[Opening MATERIAL PROVIDED section]

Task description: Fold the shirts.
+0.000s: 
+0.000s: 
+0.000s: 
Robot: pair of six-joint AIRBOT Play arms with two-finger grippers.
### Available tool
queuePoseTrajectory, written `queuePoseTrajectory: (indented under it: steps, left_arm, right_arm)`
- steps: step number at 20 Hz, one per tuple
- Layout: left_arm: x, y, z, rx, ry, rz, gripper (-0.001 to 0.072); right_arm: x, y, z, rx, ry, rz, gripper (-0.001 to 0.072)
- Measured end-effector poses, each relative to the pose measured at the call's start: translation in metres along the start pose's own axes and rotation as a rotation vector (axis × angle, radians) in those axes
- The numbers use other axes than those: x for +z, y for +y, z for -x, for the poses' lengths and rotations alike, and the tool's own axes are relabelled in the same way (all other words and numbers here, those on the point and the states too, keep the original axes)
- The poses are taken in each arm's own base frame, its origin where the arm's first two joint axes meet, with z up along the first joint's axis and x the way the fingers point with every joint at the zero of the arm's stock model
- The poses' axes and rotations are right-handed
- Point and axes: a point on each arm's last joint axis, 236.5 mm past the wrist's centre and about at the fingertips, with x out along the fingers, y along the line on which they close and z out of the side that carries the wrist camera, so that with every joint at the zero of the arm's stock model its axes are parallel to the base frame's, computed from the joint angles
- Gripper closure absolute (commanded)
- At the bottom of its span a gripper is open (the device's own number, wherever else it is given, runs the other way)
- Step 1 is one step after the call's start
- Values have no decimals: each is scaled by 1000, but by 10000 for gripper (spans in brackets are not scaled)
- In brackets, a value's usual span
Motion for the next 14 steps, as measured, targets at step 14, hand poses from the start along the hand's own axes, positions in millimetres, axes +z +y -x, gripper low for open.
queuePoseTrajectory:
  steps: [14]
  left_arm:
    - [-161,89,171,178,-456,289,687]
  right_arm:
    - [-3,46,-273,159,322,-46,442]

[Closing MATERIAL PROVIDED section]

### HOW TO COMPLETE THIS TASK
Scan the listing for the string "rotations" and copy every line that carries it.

### PROBLEM SOLUTION
- The numbers use other axes than those: x for +z, y for +y, z for -x, for the poses' lengths and rotations alike, and the tool's own axes are relabelled in the same way (all other words and numbers here, those on the point and the states too, keep the original axes)
- The poses' axes and rotations are right-handed

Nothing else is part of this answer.